Sol Azul

Eu não sei comprar tintas. Da mesma forma eu não sei conectá-las. Eu espero construir um corpo negro, limitando os rios, construindo barreiras até o pensamento desse corpo negro. O fluxo interrompido por algumas satisfações, as mãos cobertas por um olhar de conforto, domínio das brechas do tempo. Não espero que você entenda. Eu quero desenhar algo que não precise de título. Quero poder jogar algo nessa pintura e manipular o som saindo dela. Você nunca entenderá, e então me perguntará, do por que estou sempre sorrindo, ou nesse momento específico. Eu vou continuar sorrindo. Tomarei um banho. Recolherei o material. Prepararei algo pronto, feito para comer e se estragar dentro de mim. Mas no final a pintura manchada não alcançará seu objetivo. Será estragada numa sala vazia, se destacando nas paredes brancas.
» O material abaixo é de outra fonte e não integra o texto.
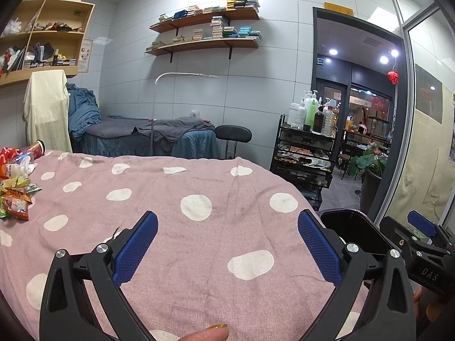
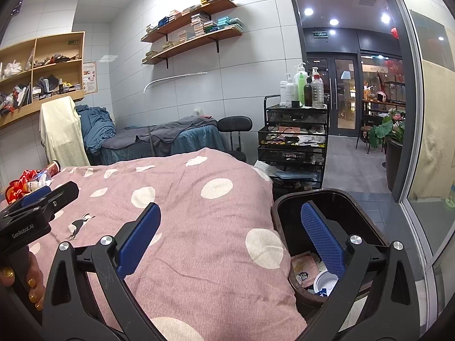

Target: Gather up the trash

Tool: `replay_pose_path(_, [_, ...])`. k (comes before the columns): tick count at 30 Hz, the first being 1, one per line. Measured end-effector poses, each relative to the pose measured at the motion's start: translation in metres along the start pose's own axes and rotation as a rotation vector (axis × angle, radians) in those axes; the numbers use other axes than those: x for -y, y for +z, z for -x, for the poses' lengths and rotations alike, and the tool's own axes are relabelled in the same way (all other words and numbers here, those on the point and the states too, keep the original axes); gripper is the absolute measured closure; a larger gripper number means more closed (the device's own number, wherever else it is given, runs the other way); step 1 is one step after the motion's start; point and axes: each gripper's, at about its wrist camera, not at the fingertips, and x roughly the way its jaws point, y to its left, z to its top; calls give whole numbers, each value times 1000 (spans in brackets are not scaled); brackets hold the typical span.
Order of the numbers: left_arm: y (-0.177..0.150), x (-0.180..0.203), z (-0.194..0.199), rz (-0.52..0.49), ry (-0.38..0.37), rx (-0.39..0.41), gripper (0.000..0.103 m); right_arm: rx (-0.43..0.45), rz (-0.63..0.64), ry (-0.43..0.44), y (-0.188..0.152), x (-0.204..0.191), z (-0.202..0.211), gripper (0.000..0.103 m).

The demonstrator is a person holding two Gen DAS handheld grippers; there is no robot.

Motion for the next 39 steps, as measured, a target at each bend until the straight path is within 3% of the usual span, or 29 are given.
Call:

E a pintura sem título vai a única coisa sem resposta nessa sua conquista miserável.

Você pode começar a entender que não sou um oceano de amor. Você não precisa de mim. Você não precisa das barragens construídas de pedaços seus. Você não precisa dessa madeira pessimamente que você insiste em dizer que é seu banco de entulhar coisas. Não precisa acordar no meio do dia e se sentir no direito de tomar café fresco. Você esquecerá do dia anterior e do outro que ainda virá, porque você precisa de alguém para se sentir poderoso. Não como um super herói, mas como alguém que possa ligar a tevê quando o controle estiver sem pilhas. Ou, quando você estiver preso no engarrafamento e precisar que alguém tome o controle e grite para que os carros saiam da frente.
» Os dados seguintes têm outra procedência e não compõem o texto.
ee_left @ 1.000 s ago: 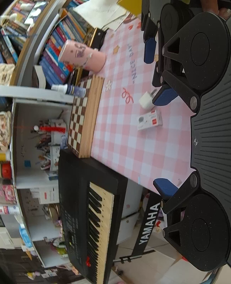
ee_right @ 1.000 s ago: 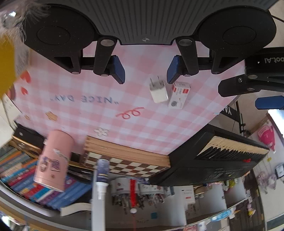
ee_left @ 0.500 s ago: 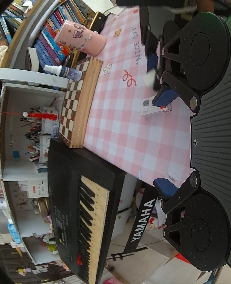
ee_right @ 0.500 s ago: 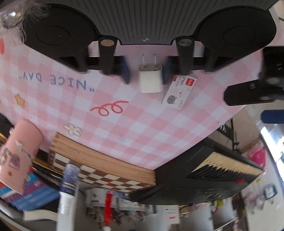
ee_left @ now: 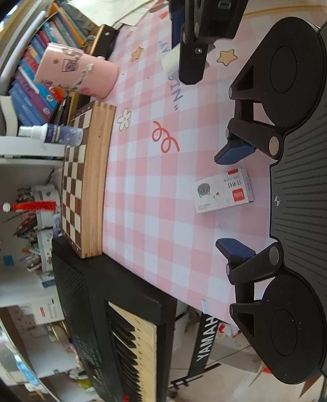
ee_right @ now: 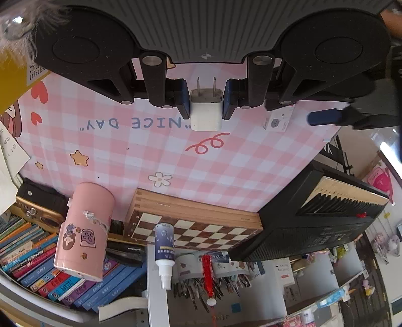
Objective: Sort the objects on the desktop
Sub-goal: 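Grasp the white box with the left tool while the right tool grasps the charger, then lift and carry the white box and charger plug over the yellow box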
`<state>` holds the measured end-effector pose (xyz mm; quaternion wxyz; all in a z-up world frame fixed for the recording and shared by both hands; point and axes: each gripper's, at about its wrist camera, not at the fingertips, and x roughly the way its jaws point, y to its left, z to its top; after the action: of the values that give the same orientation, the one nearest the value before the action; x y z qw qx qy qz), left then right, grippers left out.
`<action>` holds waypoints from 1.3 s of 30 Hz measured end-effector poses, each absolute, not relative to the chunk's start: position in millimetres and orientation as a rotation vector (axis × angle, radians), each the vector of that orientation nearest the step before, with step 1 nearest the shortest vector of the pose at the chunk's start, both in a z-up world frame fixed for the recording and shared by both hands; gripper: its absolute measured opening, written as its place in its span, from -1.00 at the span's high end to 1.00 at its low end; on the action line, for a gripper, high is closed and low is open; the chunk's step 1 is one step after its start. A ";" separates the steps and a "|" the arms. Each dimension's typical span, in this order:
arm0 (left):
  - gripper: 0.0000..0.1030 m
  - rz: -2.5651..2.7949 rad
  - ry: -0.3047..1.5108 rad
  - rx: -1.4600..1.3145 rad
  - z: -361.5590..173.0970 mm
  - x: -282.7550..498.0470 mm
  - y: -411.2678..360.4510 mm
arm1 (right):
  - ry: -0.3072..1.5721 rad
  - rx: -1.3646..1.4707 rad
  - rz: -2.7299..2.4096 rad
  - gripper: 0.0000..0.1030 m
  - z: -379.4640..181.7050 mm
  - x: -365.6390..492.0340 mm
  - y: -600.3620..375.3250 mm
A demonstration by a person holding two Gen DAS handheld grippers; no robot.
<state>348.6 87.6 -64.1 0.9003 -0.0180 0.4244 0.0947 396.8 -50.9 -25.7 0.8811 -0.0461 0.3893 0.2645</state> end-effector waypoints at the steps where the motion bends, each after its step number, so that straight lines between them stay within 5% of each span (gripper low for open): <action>1: -0.07 0.198 0.882 -0.033 -65.7 349.6 86.8 | 0.816 -0.096 0.550 0.53 -25.8 396.0 -52.0; 5: 0.14 0.190 0.882 -0.027 -68.9 348.8 84.7 | 0.816 -0.092 0.534 0.53 -24.0 390.9 -58.6; 7: 0.45 0.167 0.881 -0.035 -68.3 348.4 83.1 | 0.809 -0.086 0.522 0.53 -21.6 387.2 -63.6; 24: 0.46 0.010 0.674 -0.223 19.0 260.1 88.2 | 0.732 -0.043 0.479 0.53 24.7 304.8 -107.6; 39: 0.45 -0.068 0.647 -0.202 32.2 131.9 88.8 | 0.785 0.028 0.497 0.53 21.7 186.8 -99.0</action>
<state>131.9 88.8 32.2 0.9426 -0.0991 0.3172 -0.0333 186.8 -99.0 21.7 0.8939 0.0137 0.3787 0.2395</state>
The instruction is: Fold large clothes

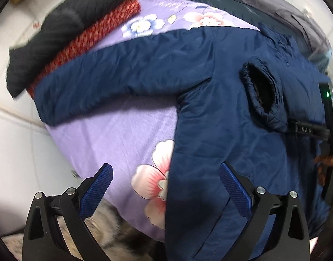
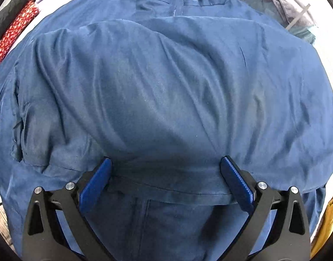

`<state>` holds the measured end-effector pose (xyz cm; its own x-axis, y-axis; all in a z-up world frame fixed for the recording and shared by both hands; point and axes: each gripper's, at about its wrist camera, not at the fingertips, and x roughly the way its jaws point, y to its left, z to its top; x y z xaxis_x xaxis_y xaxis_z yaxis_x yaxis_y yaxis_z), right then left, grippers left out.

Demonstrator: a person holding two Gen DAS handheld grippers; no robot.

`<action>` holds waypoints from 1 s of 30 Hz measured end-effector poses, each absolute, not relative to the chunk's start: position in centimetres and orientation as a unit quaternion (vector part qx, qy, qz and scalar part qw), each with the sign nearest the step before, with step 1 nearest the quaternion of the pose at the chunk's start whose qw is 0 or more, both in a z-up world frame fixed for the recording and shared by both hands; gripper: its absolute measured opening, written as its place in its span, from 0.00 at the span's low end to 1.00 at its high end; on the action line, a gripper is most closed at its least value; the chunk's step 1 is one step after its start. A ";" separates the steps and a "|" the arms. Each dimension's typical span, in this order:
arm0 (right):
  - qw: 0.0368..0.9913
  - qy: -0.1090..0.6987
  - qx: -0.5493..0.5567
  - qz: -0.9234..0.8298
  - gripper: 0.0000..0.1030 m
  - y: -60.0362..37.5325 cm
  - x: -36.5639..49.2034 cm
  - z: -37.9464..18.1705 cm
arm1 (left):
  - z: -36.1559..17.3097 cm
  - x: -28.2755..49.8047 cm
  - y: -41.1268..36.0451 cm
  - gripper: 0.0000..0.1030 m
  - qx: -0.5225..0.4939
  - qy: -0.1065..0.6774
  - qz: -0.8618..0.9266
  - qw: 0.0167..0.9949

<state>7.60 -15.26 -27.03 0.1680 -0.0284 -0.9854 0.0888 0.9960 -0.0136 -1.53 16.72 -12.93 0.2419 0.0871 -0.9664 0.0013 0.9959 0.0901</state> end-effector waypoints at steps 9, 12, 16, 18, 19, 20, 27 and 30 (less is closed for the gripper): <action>0.767 0.635 0.057 -0.071 0.95 -14.2 6.0 -23.4 | -14.3 -0.9 21.7 0.94 -0.050 0.613 0.052 0.787; 0.763 0.636 0.097 -0.058 0.95 -12.9 3.7 -22.4 | -15.2 -0.8 25.4 0.94 -0.129 0.605 0.080 0.782; 0.763 0.638 0.100 -0.032 0.95 -10.6 1.5 -21.5 | -16.8 -0.6 31.5 0.94 -0.238 0.591 0.128 0.760; 0.764 0.639 0.084 -0.018 0.95 -9.0 0.6 -20.9 | -17.3 -0.3 34.6 0.94 -0.258 0.586 0.156 0.753; 0.767 0.637 0.074 -0.014 0.95 -8.4 0.2 -20.5 | -17.4 0.0 35.9 0.94 -0.260 0.581 0.166 0.753; 0.769 0.635 0.070 -0.013 0.95 -8.2 0.2 -20.4 | -17.4 0.3 37.3 0.94 -0.258 0.574 0.175 0.757; 0.779 0.621 0.071 -0.039 0.95 -7.8 -0.8 -18.9 | -18.9 3.4 43.7 0.92 -0.312 0.555 0.166 0.753; 0.784 0.615 0.066 -0.051 0.95 -7.3 -1.2 -18.2 | -20.4 4.8 44.7 0.76 -0.328 0.555 0.172 0.745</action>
<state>-1.24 -7.33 -18.25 0.2393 0.0001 -0.9710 0.1613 0.9861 0.0399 4.80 44.69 -20.43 0.3245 -0.1087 -0.9396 -0.6204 0.7254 -0.2982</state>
Você mastiga pequenos pedaços de verduras que você odeia e come porque tem medo que eu vá embora. Você planeja meu tempo como se pudesse fracioná-los quando quiser. Você me faz sorrir e ter vontade de gritar. E então você me pergunta do por que estou sorrindo, ou, do por que estou gritando. O mundo não precisa me ouvir. Você abre o armário e não vê mais meus casacos, não vê meias, calças, nada que te identifique através de mim. Eu não posso ser uma mulher ruim. Eu vou amar esse amor para sempre, porque faz parte de uma pintura sem título.
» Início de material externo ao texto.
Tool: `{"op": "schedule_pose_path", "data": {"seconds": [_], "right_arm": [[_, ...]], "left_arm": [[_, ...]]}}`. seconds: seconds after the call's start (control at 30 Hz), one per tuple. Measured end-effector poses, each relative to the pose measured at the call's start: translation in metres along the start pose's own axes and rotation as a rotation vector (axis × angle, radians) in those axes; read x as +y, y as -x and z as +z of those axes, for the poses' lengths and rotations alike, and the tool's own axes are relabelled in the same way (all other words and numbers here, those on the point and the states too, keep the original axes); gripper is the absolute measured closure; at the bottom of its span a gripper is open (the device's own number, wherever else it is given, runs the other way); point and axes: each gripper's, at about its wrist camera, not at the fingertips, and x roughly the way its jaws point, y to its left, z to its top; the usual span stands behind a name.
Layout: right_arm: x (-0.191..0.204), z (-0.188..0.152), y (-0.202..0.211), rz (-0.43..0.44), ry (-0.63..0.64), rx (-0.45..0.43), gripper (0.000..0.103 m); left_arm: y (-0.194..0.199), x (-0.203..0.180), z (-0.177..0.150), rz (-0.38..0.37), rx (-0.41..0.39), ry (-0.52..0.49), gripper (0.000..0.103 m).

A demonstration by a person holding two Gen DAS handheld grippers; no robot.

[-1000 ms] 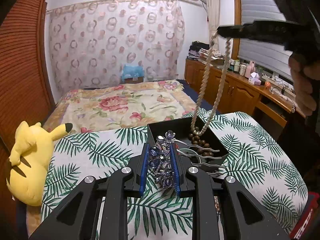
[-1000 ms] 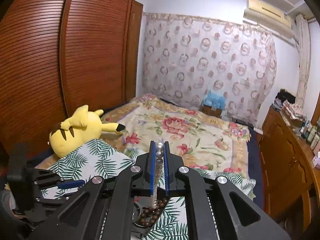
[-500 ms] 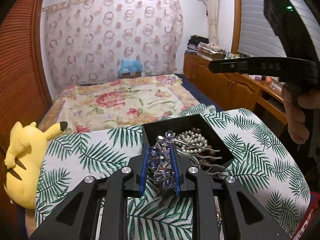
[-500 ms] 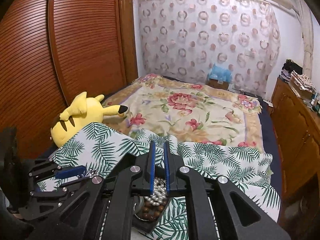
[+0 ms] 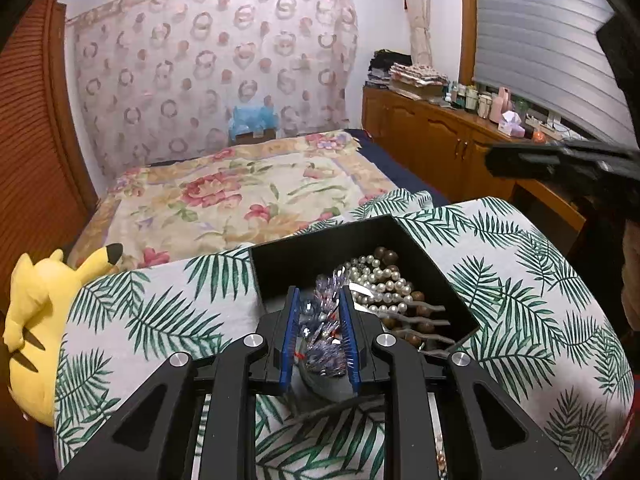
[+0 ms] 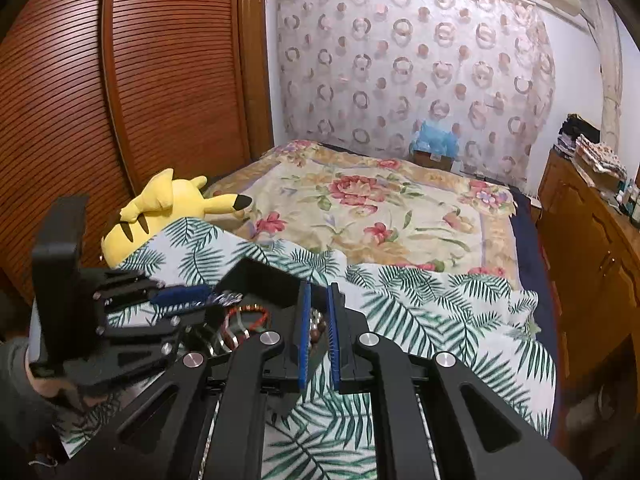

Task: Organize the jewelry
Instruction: 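Lower the hair comb into the black box and open the left tool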

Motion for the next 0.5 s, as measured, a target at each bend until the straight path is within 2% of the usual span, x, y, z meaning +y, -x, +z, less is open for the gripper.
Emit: {"op": "schedule_pose_path", "data": {"seconds": [0.27,0.33,0.4,0.43,0.5], "right_arm": [[-0.001,-0.021,0.012,0.007,-0.003,-0.002,0.093],[0.002,-0.029,0.019,0.022,-0.008,-0.012,0.093],[0.005,-0.038,0.023,0.03,-0.015,-0.019,0.093],[0.009,-0.045,0.025,0.039,-0.021,-0.024,0.093],[0.014,-0.058,0.029,0.061,-0.033,-0.027,0.093]], "left_arm": [[0.001,-0.006,0.005,0.003,-0.011,-0.012,0.085],[0.008,-0.008,0.002,0.003,-0.013,-0.017,0.079],[0.018,-0.008,-0.004,-0.001,-0.026,-0.016,0.064],[0.022,-0.008,-0.006,-0.007,-0.031,-0.016,0.06],[0.032,-0.01,-0.013,-0.011,-0.041,-0.017,0.043]]}}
Isso é melhor do que você pode suportar. Você não come, não toma banho, não mastiga o vento de boca fechada. Você emagrece, e todos vêem que você não anda comendo. Então você senta em um café e não pede nada. Sente medo de que ninguém entre. Finalmente pede café com gotas de chocolate. Você sempre precisou ser descolado. Entro. Não te vejo. Você mastiga o vento. Penduro meu quadro sem título. Tem algo que não foi manchado. O pendurei no lugar em que deveria estar o "escada para o céu". Não me sinto confortável tendo algo titulado por você. Quando finalmente te vejo você começa a se esconder. Reparo que está deixando a barba crescer. Não sei se devo falar qualquer coisa que vá além de um cumprimento. Saiu. Entro no carro e vou até a loja de tintas. Você volta para a casa. Ainda não voltei, nunca voltarei. Você deita, sente o vazio, compreende por que não devo voltar. Permanece deitado.

Chego bem próximo do rio. Surpreendo meus pés na água. Vejo através da sua janela meu sol azul.